Multifunctional Screen-Printed Conductive Inks: Design Principles, Performance Challenges, and Application Horizons

This review presents a comprehensive and unified examination of multifunctional screen-printed conductive inks, emphasizing their design principles, rheological behavior, and performance tailored to specific applications. Screen printing, as a scalable and cost-effective technique for printed electronics, demands inks with precisely engineered properties. This work critically analyzes ink formulation strategies across diverse material systems, metallic (e.g., Ag and Cu), carbon-based (graphene and CNTs), polymeric, and hybrid composites, linking their composition (viscosity, yield stress, and thixotropy) to print fidelity and electrical performance.
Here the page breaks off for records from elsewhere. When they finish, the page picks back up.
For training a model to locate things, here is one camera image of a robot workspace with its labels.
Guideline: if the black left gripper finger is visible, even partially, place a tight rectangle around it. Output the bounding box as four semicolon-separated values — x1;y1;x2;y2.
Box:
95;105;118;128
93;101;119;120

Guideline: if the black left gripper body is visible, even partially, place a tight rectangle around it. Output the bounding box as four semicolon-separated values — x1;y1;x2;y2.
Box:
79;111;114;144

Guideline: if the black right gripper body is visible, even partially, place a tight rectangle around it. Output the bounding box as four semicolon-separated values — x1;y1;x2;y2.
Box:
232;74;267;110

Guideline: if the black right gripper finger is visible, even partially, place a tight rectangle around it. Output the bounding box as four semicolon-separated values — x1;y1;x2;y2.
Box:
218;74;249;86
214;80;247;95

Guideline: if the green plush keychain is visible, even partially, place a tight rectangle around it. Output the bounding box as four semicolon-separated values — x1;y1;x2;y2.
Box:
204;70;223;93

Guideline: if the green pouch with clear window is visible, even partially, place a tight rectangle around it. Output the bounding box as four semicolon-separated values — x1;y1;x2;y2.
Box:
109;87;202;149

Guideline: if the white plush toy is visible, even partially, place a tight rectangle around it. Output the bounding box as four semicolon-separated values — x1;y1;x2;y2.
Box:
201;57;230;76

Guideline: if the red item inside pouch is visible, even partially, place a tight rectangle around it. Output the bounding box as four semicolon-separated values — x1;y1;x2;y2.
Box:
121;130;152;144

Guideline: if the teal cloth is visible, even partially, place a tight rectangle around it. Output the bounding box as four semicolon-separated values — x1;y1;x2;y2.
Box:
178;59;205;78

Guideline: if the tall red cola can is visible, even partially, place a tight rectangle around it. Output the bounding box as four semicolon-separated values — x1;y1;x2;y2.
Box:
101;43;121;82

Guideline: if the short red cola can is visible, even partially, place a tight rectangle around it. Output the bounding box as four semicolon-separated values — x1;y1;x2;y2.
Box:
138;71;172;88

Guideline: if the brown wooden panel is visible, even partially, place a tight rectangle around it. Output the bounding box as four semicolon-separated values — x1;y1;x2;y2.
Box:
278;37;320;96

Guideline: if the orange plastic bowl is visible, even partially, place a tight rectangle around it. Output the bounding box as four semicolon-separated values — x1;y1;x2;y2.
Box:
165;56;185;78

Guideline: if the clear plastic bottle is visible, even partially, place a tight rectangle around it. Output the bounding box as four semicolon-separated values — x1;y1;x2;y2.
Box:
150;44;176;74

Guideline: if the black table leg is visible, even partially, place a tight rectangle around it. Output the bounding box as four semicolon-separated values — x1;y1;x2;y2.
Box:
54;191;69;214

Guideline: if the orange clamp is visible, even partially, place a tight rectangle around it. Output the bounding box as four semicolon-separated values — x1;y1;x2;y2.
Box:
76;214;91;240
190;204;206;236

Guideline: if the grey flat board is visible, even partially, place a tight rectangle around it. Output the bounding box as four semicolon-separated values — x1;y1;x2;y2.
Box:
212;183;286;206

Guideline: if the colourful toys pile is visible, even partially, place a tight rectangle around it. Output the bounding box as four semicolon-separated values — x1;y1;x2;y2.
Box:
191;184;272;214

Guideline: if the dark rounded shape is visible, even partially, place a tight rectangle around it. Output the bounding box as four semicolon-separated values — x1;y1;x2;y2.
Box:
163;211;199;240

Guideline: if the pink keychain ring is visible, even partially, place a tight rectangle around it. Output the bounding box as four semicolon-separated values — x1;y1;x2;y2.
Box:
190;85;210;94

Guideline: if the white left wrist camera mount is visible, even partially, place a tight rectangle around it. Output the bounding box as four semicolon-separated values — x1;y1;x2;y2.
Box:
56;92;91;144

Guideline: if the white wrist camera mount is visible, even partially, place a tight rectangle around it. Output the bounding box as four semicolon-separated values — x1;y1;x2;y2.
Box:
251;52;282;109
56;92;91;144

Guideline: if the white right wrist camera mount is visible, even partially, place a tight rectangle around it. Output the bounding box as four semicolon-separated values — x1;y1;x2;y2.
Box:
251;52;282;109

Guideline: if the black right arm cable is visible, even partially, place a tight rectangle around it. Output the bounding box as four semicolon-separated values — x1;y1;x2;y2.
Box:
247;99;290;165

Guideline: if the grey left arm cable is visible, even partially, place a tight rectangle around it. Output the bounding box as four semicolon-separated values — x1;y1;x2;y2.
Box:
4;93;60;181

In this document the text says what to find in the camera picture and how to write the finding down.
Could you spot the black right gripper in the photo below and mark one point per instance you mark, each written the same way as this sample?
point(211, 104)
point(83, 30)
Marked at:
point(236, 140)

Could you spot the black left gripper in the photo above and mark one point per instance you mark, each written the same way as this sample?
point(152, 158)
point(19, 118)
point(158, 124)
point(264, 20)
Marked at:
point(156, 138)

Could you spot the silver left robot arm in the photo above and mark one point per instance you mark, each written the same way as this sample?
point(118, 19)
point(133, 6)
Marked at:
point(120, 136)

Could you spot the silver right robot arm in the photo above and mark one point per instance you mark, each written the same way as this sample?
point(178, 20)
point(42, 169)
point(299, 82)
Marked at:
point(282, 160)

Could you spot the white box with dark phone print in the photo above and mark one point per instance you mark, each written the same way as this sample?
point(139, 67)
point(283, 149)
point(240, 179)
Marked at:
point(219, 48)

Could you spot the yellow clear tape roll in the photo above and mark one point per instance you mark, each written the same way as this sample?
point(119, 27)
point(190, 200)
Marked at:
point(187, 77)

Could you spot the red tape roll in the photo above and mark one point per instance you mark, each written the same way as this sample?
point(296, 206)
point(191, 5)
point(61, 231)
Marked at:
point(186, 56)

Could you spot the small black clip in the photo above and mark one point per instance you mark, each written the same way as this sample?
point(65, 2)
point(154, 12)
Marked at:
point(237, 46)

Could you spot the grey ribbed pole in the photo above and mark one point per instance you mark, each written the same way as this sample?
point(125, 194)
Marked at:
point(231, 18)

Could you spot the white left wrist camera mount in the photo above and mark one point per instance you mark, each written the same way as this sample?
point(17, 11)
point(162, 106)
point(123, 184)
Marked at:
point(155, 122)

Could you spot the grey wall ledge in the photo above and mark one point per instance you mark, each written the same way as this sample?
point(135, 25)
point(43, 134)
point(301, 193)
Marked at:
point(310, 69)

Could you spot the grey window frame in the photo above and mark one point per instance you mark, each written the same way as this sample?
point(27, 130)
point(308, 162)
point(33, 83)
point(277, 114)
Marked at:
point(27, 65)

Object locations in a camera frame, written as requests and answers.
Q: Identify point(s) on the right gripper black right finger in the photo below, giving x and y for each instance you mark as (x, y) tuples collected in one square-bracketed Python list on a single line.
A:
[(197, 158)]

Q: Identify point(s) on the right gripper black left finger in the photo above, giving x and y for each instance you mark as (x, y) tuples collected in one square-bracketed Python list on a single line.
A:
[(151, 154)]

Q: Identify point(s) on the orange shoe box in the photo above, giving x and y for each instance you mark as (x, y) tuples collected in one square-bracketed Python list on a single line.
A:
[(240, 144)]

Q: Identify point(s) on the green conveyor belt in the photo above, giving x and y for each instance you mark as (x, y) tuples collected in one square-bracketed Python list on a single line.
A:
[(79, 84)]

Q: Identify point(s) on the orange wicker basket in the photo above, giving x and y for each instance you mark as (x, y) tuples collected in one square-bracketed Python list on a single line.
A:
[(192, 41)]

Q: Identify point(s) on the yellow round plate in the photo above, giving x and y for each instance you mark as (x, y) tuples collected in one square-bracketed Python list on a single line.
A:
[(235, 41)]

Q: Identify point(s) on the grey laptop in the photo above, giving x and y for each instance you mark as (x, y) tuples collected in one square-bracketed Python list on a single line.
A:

The interplay between rheology, mesh-substrate interactions, stencil dynamics, and wettability is explored to establish structure–property-performance relationships. Particular emphasis is placed on sustainable ink systems, including water-based dispersions, bioderived binders, and environmentally benign solvents. Application domains such as microsupercapacitors, wearable electronics, and biosensors are examined through quantitative metrics like areal capacitance, gauge factor, sensitivity, and long-term stability. The review highlights critical challenges, including achieving nanoscale resolution, ensuring ink-substrate compatibility, and maintaining long-term material stability. By systematically bridging fundamental insights with emerging technologies, this review establishes a benchmark for the rational design of next-generation screen-printable inks, providing a roadmap for both academic research and industrial development in sustainable, high-performance printed electronics.